For the first time in years, Piotr sighed tiredly to think of the teenagers loudly daring each other to climb over the fence into his yard. He considered the cider in his garage instead, and how easy it would be to load it into his grandmother’s Toyota and drive to Trinity Creek. The Pruitts were hosting the celebrations this year. It wouldn’t be a long journey, half an hour, if he took his time, which he would, with so many people wandering freely in the dark.
The children
were nearly done with their door to door visits. He hadn’t heard any giggling or pattering feet in a while, and the music from the house party was growing louder. He could extinguish the candles and leave the bowl on the rocking chair outside. He could go. Bartleby hadn’t left him a single one of his own muffins to enjoy, and his cider would be missed.
But he went to the refrigerator instead, and pulled out the half-finished bottle Bartleby had thoughtfully placed there when he must have found it in the morning. The cider had gone flat, but Piotr put the bottle to his lips and drank until he was a little dizzy.

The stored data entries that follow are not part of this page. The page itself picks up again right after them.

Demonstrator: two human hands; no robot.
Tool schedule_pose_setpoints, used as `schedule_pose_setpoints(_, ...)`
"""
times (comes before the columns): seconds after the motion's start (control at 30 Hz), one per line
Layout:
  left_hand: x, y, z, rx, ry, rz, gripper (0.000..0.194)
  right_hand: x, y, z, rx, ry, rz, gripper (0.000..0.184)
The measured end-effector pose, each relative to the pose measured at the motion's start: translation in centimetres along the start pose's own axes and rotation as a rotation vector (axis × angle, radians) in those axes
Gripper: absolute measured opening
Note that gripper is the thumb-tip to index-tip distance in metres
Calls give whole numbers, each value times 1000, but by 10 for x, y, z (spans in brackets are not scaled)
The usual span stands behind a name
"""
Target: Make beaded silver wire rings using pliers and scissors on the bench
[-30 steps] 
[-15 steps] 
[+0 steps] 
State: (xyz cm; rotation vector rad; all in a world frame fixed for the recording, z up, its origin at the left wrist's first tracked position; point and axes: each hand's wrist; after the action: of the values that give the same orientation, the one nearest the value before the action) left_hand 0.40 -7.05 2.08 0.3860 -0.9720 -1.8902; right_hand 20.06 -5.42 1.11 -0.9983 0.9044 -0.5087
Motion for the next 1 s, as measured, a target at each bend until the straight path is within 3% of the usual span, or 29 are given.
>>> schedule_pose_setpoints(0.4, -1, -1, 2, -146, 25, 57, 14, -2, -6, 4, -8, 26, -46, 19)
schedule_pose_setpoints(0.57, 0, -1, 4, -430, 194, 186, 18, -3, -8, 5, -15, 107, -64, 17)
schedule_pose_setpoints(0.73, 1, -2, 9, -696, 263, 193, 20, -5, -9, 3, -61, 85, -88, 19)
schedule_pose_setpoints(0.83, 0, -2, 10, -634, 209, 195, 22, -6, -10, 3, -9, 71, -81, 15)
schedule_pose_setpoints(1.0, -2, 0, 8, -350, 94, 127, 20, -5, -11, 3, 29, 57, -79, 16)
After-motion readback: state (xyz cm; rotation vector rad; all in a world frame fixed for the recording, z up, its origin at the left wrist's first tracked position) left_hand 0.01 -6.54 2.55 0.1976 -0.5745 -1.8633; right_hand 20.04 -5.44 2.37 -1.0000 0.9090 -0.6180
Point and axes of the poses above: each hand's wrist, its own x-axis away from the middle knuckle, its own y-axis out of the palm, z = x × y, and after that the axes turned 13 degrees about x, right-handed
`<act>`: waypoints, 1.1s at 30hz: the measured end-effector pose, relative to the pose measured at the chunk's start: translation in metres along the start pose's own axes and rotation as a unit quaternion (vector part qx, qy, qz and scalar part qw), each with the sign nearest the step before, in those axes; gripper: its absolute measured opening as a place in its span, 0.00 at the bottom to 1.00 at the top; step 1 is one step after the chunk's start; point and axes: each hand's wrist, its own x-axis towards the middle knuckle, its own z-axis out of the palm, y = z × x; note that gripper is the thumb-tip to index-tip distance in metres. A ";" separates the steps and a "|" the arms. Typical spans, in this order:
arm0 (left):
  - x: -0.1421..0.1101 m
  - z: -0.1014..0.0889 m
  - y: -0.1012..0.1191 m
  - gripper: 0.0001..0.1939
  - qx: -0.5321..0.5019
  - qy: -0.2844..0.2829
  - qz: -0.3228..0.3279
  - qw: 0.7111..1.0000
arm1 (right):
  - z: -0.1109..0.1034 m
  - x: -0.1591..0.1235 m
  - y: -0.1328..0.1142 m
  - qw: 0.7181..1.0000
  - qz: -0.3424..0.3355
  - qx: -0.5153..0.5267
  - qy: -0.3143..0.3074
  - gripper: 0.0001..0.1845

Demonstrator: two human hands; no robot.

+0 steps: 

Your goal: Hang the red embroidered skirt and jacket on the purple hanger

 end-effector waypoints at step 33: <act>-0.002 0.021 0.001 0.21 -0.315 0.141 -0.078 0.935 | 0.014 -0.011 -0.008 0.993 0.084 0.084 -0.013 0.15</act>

With an inch left at the bottom of the bottle, he went back to the parlor to listen for any latecomers. This was the only company he could expect. Bartleby wanted him, he’d said he wanted to be his familiar and his lover, but he’d left. Piotr was the one stupid enough to be surprised by that.
The curtains stirred as Elysia had more fun with some parents or kids across the way. They’d be here soon, so Piotr took his cider to the door with him, and waited until the doorbell rang to open it.
His heartbeat deafened him for the time it took to recognize the figure at his doorstep. His skin flushed hotter than all the candles in the parlor windows, now slowly snuffing out, one by one. He hadn’t turned on the porch light, so in the end it was only the light from the hallway and wavering flames of the jack-o-lanterns to show him Bartleby.
Bartleby in a tall, pointed black witch’s hat and an ugly strap-on nose, complete with wart. Bartleby in a black skirt pinned up to show orange petticoats, and a bodice out of Sleepy Hollow. His stockings were black with white spider webs, but his broom was one hundred percent authentic.
He must have been cold, because he’d wrapped a long black scarf around his neck, although that still left plenty of skin exposed. He held the knobby wood of his broomstick with graceful ease, but his gaze was shy, beautifully so.